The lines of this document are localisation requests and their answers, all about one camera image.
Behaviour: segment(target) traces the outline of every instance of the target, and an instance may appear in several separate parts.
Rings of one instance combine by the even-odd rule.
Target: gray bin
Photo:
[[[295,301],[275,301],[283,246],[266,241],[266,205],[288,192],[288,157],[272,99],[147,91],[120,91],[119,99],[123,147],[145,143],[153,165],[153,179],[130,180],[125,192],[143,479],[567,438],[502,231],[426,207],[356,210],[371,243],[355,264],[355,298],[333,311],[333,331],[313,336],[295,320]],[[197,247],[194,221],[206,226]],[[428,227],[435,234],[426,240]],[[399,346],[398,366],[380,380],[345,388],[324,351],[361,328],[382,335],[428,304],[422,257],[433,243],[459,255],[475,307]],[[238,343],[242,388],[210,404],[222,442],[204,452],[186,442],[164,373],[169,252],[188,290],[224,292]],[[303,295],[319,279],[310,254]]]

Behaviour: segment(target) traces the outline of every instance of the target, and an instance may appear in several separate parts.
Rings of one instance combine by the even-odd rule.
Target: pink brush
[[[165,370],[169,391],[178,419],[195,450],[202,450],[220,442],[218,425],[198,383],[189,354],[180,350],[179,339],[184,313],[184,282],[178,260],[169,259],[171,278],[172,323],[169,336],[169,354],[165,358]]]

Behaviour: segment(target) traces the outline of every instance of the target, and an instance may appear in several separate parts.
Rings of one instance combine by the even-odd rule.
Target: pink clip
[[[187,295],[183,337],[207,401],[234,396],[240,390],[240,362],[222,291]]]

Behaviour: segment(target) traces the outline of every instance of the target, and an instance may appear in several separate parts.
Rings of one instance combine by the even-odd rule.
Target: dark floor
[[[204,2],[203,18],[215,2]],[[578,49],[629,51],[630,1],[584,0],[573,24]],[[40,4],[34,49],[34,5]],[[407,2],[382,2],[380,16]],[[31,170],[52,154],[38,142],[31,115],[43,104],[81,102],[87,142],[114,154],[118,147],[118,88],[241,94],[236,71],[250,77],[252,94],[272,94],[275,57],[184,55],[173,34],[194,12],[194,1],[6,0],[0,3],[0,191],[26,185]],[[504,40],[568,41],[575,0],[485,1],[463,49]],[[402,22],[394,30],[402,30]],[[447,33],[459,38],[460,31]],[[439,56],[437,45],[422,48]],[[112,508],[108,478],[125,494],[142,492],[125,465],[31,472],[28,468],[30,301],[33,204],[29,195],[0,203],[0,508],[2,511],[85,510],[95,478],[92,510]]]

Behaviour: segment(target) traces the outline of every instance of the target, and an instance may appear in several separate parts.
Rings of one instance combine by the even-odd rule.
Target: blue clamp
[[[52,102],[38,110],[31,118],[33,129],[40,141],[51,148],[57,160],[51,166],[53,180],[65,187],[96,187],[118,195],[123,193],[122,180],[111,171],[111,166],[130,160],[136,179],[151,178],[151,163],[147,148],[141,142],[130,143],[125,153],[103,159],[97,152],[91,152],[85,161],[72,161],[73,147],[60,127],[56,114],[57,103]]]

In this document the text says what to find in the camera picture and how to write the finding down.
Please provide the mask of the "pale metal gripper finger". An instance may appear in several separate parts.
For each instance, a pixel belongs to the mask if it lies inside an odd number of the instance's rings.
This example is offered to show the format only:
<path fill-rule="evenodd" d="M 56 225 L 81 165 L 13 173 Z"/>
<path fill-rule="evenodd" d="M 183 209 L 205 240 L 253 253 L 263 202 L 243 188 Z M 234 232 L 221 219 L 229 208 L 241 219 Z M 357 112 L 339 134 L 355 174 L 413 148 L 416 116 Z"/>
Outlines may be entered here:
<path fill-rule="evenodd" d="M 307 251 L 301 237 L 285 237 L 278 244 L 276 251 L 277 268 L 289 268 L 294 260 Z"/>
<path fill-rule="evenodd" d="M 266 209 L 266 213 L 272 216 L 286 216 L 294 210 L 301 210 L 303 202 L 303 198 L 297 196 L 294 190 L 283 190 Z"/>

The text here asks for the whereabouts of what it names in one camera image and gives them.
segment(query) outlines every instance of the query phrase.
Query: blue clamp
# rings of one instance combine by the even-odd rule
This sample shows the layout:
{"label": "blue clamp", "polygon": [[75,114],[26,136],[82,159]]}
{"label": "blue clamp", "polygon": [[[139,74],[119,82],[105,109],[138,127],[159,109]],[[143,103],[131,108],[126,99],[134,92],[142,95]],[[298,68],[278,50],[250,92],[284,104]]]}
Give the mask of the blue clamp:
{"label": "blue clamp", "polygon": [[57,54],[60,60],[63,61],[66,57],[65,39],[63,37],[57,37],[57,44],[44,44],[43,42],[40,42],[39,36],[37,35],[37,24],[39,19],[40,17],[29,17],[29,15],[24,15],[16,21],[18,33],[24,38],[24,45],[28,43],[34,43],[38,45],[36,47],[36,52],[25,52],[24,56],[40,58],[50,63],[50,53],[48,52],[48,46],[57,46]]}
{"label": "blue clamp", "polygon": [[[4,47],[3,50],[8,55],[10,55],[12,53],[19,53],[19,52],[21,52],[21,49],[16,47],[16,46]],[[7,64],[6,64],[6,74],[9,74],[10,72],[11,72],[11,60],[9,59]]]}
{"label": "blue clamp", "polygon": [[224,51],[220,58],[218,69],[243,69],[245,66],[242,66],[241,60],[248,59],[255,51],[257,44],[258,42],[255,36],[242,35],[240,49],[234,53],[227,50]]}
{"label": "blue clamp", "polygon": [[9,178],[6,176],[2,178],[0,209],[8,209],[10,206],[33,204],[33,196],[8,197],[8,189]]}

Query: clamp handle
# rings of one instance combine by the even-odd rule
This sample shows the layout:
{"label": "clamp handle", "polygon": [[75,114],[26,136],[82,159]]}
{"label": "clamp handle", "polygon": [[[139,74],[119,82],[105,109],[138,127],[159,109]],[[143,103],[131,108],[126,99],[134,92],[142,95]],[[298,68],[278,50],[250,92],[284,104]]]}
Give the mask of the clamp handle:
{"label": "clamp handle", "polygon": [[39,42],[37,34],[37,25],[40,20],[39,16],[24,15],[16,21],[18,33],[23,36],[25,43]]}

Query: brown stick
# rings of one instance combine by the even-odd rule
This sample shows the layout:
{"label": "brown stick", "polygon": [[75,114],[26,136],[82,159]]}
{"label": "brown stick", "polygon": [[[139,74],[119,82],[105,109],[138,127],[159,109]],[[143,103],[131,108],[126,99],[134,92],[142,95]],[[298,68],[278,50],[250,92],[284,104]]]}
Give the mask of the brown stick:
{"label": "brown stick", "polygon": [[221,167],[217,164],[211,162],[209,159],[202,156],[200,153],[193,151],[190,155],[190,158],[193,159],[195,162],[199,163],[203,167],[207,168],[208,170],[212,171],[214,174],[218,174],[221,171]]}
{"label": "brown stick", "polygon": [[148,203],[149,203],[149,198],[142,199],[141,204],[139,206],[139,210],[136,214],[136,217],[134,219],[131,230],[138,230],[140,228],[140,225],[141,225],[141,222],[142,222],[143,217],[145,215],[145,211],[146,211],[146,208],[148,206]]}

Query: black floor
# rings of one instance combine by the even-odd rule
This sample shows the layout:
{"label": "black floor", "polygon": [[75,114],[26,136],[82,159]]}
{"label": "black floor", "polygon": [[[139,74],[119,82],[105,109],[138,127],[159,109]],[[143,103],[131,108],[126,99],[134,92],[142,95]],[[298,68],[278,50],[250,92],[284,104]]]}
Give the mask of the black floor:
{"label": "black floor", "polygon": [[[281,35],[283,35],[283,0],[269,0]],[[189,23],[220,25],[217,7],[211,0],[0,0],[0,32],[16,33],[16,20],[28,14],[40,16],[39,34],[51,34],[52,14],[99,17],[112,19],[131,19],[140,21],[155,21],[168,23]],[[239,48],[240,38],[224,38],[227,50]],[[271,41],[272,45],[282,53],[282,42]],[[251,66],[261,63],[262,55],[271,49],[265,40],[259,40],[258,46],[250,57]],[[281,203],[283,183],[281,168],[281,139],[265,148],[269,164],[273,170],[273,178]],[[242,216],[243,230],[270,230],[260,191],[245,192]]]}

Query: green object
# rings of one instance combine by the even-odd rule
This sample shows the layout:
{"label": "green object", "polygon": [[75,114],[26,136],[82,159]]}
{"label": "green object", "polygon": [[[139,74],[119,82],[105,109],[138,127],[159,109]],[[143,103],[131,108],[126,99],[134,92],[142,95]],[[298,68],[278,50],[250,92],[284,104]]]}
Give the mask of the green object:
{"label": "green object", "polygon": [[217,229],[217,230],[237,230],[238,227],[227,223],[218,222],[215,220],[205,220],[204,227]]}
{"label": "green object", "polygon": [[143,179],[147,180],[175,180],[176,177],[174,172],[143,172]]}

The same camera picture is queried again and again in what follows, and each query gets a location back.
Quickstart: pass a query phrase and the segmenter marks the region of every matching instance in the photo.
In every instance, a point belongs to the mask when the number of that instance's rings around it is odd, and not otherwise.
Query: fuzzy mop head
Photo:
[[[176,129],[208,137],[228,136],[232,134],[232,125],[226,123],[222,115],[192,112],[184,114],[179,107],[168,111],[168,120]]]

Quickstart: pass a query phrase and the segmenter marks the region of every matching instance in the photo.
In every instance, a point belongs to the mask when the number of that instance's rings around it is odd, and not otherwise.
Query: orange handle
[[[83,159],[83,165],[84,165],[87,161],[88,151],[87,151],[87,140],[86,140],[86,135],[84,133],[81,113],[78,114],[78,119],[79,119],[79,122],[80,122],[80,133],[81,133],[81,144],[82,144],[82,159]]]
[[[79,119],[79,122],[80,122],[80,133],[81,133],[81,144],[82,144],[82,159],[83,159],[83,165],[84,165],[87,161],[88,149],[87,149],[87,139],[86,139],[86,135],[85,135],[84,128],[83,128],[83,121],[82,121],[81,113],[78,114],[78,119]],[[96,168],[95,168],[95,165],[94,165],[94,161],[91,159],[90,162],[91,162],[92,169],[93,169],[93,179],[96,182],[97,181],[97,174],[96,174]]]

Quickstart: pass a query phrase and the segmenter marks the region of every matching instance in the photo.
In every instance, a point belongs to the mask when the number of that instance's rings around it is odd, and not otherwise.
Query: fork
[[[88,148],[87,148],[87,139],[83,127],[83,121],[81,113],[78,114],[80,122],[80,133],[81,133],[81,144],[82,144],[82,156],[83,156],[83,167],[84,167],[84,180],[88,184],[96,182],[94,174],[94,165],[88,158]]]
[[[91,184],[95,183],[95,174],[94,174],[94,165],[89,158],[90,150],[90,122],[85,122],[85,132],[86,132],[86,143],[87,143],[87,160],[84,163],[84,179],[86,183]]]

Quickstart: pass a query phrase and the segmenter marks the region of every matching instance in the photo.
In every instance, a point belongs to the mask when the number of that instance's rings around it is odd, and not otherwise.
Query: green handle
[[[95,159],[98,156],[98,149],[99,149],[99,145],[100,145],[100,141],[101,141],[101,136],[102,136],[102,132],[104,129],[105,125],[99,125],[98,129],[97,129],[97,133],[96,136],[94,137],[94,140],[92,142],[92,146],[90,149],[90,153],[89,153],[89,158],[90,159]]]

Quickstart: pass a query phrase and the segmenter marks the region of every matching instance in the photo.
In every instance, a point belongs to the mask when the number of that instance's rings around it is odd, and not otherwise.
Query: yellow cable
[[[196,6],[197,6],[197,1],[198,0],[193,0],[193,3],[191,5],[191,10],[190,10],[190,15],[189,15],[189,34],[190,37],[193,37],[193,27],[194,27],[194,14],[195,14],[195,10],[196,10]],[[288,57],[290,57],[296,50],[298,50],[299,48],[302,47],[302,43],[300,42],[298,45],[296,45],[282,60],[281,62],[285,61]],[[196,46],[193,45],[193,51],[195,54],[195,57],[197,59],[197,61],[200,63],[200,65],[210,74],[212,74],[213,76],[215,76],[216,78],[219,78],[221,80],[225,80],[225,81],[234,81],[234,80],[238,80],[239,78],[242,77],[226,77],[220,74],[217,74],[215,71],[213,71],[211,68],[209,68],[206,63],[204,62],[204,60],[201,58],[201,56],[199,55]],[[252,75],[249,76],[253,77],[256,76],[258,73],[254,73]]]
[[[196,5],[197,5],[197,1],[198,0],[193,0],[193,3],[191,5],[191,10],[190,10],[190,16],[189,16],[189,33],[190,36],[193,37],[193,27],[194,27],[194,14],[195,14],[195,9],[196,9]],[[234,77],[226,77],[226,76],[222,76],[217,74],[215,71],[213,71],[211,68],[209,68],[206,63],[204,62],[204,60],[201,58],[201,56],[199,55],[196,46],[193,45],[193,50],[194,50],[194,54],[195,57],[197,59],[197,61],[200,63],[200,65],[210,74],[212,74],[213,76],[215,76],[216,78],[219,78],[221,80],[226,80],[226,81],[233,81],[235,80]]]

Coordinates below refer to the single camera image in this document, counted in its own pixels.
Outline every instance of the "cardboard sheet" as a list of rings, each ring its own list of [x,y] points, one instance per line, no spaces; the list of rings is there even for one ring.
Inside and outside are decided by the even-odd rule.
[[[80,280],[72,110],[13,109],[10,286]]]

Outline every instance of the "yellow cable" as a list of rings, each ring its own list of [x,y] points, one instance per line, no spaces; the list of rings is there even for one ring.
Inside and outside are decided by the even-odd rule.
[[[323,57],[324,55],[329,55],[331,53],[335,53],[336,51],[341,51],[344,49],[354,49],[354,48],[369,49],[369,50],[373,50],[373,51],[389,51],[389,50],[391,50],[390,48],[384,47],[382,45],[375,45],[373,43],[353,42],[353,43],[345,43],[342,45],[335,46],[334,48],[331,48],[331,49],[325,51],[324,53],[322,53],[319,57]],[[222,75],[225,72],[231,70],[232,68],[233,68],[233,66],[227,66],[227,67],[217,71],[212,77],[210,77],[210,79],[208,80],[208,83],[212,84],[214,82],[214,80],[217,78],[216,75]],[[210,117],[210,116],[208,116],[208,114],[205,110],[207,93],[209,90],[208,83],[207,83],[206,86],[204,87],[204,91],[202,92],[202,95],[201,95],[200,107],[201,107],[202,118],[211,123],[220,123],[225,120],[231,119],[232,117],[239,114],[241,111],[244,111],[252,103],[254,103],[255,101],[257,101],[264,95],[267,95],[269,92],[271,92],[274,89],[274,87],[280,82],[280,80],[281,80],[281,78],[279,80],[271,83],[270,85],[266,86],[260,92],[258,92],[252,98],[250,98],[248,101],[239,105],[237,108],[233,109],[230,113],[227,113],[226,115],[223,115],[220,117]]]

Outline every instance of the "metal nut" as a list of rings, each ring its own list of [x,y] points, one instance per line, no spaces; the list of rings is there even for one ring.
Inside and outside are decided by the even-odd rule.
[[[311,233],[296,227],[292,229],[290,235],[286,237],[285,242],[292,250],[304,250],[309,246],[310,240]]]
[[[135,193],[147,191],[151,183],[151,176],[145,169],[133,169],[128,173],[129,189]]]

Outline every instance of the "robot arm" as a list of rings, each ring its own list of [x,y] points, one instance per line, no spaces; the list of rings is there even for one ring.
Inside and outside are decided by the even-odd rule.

+---+

What the exercise asks
Which lines above contain the word "camera"? Copy each one.

Finished exercise
The lines of this document are localisation requests and their answers, all about one camera image.
In this document the text says what to find in the camera picture and how to write the finding down.
The text here asks for the whereabouts of what it names in one camera image and gives them.
The same camera picture is queried again and again in what follows, and each query gets a location back.
Coordinates below refer to the single camera image in this document, counted in its own pixels.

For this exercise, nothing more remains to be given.